WHAT YOU WILL DO: Give back exactly the lines of the entries below from the line with "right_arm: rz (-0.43" to the line with "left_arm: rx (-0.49", inclusive, and only those.

MATERIAL FOR THIS TASK:
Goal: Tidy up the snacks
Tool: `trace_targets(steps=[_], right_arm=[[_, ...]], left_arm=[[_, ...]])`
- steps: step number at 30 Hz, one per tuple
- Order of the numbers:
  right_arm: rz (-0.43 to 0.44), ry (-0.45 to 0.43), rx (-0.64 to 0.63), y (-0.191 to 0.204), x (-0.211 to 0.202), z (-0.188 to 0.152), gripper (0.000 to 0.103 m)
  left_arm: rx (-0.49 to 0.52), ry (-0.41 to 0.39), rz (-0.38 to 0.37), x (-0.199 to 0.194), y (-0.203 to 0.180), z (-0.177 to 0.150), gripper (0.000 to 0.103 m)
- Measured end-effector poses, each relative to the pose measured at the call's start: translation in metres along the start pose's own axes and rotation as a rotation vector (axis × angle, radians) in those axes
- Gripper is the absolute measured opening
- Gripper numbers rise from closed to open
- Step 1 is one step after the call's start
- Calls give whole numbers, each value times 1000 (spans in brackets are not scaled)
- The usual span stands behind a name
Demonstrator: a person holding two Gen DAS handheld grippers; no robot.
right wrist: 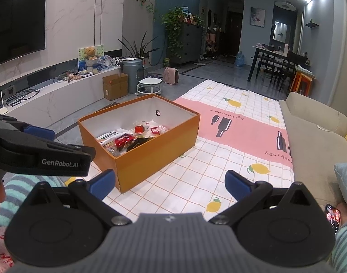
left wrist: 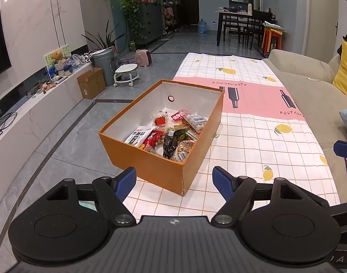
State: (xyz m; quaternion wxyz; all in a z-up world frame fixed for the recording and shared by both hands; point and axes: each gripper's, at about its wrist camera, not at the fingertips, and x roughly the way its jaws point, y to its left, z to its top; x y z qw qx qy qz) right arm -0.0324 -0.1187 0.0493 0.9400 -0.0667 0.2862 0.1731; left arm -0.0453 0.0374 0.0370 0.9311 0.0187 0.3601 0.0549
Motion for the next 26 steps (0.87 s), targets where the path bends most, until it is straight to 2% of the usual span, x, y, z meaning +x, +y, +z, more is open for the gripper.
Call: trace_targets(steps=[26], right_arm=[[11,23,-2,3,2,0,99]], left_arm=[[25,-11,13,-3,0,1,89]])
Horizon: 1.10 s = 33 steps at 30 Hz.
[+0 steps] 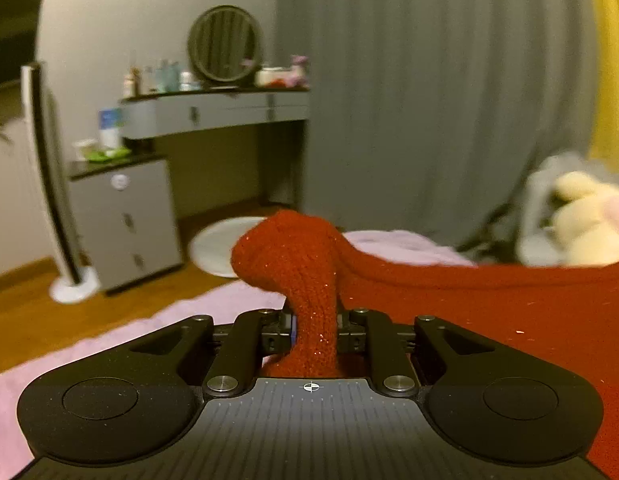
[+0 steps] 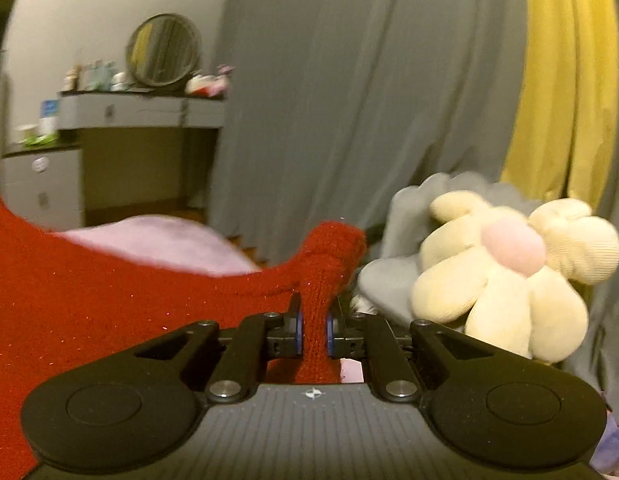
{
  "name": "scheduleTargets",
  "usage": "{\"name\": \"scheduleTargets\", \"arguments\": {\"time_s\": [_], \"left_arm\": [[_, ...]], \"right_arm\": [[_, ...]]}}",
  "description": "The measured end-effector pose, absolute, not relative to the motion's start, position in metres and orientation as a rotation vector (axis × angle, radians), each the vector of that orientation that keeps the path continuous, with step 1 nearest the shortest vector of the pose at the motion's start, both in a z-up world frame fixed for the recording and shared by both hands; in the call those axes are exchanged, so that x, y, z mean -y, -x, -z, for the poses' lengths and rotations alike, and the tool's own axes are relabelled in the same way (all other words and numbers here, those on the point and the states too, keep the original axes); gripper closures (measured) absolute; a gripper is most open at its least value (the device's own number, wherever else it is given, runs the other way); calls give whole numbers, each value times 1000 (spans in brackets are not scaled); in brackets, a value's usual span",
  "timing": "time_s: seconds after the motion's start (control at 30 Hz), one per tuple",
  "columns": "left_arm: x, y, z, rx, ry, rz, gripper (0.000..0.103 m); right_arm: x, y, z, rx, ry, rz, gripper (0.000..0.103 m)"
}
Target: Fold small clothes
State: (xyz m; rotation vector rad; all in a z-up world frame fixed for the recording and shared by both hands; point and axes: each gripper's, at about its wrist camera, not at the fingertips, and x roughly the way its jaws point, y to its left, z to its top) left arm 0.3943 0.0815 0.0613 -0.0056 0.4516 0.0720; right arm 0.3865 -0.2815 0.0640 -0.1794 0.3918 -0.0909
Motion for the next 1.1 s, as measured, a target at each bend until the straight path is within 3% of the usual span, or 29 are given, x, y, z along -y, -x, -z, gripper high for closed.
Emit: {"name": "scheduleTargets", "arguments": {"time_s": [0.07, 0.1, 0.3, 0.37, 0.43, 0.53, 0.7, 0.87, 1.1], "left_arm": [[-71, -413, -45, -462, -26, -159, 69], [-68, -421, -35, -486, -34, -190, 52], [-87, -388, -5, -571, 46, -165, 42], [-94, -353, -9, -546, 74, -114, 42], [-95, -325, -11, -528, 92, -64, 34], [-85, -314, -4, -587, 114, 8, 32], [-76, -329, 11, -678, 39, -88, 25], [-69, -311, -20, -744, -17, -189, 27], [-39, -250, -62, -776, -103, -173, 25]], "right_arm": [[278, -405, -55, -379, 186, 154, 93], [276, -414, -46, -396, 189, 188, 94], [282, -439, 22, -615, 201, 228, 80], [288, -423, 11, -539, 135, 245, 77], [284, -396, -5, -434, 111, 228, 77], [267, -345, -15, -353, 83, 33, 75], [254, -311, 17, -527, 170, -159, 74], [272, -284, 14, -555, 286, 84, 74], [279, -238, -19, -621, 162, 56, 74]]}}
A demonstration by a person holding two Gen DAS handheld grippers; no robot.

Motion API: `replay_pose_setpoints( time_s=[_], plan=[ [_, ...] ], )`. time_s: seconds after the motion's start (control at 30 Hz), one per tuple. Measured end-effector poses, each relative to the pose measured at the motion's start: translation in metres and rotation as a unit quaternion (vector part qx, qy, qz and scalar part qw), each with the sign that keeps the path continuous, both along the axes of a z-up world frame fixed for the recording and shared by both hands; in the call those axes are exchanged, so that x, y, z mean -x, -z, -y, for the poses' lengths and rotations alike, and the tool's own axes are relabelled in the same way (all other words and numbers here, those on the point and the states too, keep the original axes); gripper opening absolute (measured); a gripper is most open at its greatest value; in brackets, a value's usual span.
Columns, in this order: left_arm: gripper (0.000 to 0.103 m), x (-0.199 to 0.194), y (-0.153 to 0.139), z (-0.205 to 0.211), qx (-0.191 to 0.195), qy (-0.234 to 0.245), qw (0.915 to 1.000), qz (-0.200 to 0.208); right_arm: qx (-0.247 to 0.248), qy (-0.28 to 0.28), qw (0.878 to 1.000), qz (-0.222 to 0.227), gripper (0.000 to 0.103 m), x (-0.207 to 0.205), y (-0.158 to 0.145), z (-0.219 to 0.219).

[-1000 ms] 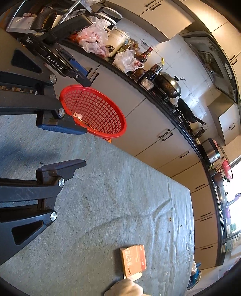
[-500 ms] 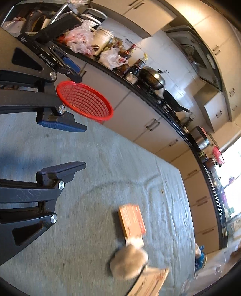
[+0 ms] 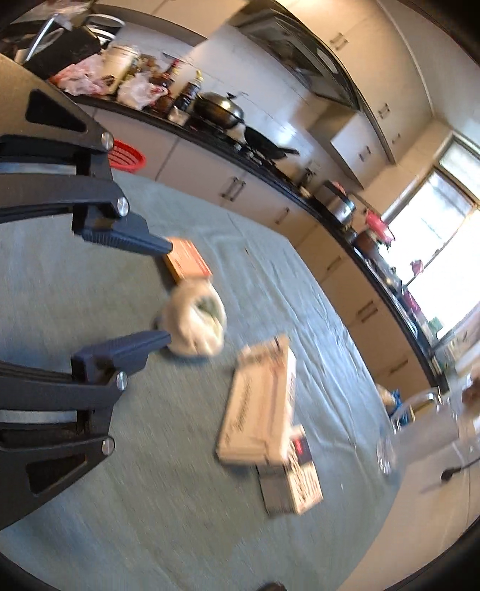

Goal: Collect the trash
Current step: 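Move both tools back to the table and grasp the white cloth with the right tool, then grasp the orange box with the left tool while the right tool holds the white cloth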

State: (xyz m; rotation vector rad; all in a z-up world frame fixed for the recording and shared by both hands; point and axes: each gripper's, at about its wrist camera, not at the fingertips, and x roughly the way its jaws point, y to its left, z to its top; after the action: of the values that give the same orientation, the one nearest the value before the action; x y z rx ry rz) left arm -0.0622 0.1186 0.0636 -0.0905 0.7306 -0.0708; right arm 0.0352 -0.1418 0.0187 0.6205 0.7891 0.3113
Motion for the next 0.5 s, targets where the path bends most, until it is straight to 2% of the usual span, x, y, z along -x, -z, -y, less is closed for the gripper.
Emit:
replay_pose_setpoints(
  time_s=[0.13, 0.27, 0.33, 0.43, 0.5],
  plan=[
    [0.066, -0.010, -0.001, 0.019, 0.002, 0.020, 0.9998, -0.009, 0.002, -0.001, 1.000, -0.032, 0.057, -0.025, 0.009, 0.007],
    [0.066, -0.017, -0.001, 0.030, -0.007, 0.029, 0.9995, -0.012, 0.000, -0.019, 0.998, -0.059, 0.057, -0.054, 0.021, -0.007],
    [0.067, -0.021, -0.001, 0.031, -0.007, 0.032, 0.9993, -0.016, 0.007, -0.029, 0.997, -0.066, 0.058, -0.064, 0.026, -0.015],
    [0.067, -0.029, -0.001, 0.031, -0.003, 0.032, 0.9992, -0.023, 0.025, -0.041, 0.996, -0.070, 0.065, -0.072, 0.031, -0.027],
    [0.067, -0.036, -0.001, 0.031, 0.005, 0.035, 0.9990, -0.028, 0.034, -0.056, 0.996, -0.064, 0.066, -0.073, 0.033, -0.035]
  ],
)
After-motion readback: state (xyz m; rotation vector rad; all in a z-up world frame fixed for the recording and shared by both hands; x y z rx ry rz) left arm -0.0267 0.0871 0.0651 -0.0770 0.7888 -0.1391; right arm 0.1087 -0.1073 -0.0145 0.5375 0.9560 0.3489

EXERCISE RESPONSE:
  right_arm: rz (-0.43 to 0.44), ry (-0.45 to 0.43), rx (-0.64 to 0.63), y (-0.191 to 0.204), x (-0.211 to 0.202), z (-0.188 to 0.152), gripper (0.000 to 0.103 m)
  left_arm: rx (-0.49 to 0.52), ry (-0.41 to 0.39), rz (-0.38 to 0.37), x (-0.199 to 0.194), y (-0.203 to 0.180), z (-0.177 to 0.150), gripper (0.000 to 0.103 m)

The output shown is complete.